Instructions to follow: Once you find the line with "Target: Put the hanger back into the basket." in the data that follows, repeat it and every line after it exactly, through the line with "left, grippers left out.".

Extracted entries:
------
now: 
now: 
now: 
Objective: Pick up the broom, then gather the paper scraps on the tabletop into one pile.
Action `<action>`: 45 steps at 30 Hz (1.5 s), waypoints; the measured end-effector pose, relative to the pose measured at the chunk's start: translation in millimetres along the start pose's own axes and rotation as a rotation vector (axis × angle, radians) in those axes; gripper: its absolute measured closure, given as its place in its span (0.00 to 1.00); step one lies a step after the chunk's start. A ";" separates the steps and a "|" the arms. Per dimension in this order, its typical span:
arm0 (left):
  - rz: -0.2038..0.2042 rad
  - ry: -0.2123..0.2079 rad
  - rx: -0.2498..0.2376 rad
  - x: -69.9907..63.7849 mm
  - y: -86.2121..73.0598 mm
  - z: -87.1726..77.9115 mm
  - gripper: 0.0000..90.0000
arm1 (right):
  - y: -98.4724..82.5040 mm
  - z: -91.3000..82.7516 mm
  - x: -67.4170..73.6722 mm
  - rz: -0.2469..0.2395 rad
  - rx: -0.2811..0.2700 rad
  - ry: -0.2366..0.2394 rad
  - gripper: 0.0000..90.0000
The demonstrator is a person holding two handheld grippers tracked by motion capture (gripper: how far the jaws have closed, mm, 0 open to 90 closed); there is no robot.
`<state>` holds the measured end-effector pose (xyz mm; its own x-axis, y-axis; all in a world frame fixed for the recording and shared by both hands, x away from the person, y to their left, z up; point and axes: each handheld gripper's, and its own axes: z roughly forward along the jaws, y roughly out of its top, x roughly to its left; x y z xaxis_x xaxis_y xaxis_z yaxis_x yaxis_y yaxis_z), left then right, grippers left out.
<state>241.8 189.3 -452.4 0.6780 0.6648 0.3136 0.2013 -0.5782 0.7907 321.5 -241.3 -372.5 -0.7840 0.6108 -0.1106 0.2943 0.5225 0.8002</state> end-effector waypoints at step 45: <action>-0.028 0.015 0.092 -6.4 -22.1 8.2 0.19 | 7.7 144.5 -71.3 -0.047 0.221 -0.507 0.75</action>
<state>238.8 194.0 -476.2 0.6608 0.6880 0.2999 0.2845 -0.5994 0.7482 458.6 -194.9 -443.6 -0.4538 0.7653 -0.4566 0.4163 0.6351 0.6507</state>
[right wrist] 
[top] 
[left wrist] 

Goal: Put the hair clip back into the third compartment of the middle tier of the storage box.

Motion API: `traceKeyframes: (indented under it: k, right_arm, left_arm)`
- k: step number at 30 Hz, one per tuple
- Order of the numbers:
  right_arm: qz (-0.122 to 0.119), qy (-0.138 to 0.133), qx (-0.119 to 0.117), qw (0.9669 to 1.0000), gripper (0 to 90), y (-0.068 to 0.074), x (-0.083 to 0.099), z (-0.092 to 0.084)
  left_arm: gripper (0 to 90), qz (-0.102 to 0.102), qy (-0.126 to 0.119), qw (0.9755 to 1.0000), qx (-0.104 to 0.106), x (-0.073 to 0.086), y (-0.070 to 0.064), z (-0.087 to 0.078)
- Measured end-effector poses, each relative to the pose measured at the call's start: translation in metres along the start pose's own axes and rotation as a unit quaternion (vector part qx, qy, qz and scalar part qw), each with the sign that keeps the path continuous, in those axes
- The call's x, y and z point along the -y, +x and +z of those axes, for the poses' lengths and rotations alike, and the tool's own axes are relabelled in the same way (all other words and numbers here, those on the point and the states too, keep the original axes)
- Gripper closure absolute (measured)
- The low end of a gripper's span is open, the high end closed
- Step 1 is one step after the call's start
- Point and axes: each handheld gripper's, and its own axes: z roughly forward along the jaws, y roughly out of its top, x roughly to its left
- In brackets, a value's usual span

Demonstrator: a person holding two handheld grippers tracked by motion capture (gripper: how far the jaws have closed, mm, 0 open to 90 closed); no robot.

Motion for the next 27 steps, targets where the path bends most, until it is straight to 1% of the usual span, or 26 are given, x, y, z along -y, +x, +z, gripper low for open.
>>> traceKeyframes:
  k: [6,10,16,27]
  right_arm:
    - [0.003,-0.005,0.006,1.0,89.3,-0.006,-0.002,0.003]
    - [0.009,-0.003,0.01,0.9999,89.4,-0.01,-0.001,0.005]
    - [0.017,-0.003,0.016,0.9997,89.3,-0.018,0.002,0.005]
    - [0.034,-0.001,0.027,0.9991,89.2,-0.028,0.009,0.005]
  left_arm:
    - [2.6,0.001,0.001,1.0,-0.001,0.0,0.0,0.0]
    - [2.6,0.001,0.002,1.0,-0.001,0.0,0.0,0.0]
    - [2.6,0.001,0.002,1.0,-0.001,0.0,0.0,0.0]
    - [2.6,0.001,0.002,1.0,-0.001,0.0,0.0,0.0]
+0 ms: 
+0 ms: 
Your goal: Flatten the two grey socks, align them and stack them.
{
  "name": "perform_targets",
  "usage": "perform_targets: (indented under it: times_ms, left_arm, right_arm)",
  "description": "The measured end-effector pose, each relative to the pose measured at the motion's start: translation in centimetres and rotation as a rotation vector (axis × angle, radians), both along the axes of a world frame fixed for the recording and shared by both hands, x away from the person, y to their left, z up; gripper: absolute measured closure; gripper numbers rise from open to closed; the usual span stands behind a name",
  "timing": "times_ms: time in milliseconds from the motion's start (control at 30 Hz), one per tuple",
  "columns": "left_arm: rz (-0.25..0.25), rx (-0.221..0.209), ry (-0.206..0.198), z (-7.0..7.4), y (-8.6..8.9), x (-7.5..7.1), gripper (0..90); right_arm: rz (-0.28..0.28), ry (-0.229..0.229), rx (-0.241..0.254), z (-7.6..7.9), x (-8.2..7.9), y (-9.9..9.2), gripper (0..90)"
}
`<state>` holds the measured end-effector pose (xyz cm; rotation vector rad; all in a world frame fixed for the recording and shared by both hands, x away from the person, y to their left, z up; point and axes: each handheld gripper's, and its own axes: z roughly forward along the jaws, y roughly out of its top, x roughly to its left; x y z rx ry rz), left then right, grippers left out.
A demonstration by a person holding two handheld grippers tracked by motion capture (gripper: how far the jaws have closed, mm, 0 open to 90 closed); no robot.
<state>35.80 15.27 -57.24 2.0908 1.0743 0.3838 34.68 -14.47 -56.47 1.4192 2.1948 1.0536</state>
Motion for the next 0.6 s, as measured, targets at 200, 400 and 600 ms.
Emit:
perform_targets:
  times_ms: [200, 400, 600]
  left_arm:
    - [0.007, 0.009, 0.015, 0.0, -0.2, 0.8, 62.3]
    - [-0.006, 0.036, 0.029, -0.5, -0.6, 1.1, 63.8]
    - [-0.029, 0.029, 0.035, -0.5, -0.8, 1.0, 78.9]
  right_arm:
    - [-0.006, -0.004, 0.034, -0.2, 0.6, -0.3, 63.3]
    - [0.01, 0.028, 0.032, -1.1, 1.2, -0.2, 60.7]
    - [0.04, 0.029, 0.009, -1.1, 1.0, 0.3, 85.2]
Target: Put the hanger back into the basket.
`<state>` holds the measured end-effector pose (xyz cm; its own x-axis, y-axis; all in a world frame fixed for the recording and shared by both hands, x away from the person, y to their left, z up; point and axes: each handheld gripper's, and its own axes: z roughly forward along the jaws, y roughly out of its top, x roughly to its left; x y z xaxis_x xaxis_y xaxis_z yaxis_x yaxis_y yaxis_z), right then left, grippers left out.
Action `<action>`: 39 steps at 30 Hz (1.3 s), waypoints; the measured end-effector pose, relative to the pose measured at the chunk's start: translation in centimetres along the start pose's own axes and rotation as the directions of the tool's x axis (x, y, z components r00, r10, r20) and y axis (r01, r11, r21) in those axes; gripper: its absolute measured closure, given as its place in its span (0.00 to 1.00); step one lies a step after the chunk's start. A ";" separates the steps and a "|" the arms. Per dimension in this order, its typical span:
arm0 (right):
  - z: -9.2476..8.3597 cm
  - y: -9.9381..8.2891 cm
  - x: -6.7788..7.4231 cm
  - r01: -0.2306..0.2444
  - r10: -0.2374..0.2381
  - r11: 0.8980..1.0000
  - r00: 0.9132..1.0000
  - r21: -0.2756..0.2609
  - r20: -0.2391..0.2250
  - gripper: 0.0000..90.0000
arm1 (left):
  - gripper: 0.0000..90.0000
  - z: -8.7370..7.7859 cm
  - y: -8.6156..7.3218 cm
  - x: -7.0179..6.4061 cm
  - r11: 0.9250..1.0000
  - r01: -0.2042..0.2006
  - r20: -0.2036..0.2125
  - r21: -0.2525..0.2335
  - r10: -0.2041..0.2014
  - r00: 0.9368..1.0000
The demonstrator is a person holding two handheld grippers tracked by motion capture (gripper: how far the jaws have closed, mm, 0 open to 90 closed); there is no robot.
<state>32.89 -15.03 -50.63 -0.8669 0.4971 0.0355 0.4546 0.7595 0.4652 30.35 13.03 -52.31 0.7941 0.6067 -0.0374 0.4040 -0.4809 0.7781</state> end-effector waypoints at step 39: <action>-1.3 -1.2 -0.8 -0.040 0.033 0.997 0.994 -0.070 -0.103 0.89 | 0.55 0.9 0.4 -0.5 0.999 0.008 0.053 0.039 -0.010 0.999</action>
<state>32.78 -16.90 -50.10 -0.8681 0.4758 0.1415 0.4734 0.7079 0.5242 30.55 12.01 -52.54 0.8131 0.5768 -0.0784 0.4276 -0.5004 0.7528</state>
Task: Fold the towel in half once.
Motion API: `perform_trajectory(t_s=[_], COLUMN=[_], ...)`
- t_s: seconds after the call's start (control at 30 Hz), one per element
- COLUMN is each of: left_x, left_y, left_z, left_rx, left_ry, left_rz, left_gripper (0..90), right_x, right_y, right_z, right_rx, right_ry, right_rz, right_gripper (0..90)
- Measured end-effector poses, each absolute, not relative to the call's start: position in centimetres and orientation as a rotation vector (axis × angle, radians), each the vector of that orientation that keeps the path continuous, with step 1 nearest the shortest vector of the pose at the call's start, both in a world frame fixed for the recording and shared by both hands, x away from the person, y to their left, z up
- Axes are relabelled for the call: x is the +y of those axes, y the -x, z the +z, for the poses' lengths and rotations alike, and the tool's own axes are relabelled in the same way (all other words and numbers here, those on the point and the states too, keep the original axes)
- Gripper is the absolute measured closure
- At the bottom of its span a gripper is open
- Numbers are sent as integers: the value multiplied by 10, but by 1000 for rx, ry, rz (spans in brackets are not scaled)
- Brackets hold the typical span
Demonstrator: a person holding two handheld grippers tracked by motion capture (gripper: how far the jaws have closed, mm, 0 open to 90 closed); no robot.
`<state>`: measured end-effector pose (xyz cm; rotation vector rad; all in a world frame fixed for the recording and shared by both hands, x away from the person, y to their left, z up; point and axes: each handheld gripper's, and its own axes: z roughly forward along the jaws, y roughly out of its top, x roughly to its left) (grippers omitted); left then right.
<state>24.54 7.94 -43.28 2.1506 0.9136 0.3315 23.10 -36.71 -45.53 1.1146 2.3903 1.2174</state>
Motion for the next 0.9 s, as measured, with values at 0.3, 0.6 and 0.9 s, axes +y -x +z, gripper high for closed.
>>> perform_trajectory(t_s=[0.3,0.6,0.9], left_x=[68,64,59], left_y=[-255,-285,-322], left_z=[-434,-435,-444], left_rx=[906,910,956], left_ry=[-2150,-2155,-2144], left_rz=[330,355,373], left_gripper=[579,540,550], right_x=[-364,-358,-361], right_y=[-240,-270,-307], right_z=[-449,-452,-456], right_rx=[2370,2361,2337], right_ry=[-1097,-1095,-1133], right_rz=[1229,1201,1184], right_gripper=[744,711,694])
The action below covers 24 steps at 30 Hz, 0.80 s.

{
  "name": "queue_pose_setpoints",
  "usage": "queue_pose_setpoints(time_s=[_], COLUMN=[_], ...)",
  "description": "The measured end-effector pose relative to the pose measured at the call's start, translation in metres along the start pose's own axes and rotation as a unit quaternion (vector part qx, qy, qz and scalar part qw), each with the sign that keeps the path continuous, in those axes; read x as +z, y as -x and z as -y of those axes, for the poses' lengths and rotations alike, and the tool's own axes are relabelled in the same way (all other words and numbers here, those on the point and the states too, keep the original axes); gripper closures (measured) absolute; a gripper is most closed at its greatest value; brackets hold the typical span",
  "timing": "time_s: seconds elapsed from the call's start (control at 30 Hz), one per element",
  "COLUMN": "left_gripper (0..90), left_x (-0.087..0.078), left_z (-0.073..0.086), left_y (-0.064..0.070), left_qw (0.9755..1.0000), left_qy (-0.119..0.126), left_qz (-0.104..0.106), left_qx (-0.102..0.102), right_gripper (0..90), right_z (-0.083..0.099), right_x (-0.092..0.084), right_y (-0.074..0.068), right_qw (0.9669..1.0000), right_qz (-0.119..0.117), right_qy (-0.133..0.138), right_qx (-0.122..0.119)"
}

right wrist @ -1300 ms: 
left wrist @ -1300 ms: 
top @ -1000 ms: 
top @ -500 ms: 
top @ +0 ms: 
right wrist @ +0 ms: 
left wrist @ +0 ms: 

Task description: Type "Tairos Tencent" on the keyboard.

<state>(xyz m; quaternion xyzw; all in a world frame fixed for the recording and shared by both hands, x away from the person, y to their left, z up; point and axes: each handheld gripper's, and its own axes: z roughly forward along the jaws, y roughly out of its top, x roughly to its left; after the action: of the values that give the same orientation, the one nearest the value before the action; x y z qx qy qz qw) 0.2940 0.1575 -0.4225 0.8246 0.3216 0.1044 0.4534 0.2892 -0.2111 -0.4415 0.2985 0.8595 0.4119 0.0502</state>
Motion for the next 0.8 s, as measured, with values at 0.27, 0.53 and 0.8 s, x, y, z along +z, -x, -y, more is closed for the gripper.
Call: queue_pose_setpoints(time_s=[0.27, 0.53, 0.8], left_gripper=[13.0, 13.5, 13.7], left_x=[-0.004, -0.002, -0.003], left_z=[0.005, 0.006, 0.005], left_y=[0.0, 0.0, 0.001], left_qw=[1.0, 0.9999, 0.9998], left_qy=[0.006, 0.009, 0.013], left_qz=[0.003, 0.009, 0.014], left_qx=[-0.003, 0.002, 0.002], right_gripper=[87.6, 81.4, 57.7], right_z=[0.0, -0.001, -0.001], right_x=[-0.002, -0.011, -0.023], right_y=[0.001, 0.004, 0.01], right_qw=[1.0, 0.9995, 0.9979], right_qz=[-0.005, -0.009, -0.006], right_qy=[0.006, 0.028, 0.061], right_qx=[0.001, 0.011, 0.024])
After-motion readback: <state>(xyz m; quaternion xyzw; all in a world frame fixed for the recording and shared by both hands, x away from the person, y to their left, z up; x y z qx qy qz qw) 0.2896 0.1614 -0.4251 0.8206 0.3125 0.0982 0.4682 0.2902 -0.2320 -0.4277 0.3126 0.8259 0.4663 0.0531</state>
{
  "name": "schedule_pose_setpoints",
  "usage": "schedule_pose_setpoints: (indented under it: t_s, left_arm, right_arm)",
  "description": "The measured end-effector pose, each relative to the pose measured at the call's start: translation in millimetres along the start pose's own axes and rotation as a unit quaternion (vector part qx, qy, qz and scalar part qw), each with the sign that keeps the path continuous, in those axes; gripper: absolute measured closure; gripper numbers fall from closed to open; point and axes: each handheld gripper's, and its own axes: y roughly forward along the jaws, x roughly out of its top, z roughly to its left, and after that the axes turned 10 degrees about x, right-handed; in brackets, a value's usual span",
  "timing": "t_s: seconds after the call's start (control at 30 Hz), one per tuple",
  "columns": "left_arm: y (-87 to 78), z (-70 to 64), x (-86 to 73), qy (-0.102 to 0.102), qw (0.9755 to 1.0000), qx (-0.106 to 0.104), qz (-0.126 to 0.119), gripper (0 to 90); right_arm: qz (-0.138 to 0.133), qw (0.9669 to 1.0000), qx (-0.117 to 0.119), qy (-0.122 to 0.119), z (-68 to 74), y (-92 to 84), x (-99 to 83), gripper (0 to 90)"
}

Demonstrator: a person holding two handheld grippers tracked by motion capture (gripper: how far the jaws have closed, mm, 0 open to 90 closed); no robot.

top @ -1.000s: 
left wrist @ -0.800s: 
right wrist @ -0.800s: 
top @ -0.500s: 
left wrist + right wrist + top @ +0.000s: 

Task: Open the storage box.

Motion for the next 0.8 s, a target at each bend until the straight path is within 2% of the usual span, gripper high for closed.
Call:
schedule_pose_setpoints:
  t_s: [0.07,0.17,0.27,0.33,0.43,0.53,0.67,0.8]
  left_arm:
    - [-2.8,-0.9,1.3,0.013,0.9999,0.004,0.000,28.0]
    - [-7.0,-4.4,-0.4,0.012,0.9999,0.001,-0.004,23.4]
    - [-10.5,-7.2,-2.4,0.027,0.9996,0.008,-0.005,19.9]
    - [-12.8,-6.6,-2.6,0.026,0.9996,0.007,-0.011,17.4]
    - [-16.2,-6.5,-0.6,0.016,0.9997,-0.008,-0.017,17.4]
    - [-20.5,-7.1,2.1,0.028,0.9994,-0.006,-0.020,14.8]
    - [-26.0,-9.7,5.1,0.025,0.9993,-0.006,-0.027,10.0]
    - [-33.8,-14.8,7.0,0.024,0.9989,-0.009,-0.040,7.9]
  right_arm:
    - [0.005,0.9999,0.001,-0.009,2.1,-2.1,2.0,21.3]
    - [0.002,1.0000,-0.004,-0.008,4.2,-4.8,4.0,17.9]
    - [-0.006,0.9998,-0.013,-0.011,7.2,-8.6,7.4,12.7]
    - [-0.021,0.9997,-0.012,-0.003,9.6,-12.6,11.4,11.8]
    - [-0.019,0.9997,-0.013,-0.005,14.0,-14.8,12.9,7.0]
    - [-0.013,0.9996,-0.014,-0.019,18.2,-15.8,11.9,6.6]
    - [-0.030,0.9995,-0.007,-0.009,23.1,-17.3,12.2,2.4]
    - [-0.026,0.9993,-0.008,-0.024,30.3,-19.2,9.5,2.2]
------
Reply to the task:
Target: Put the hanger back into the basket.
`<state>` holds the measured end-effector pose (xyz cm; its own x-axis, y-axis; all in a world frame fixed for the recording and shared by both hands, x away from the person, y to their left, z up; point and axes: each handheld gripper's, and its own axes: z roughly forward along the jaws, y roughly out of its top, x roughly to its left; x y z xaxis_x xaxis_y xaxis_z yaxis_x yaxis_y yaxis_z), right then left, grippers left out.

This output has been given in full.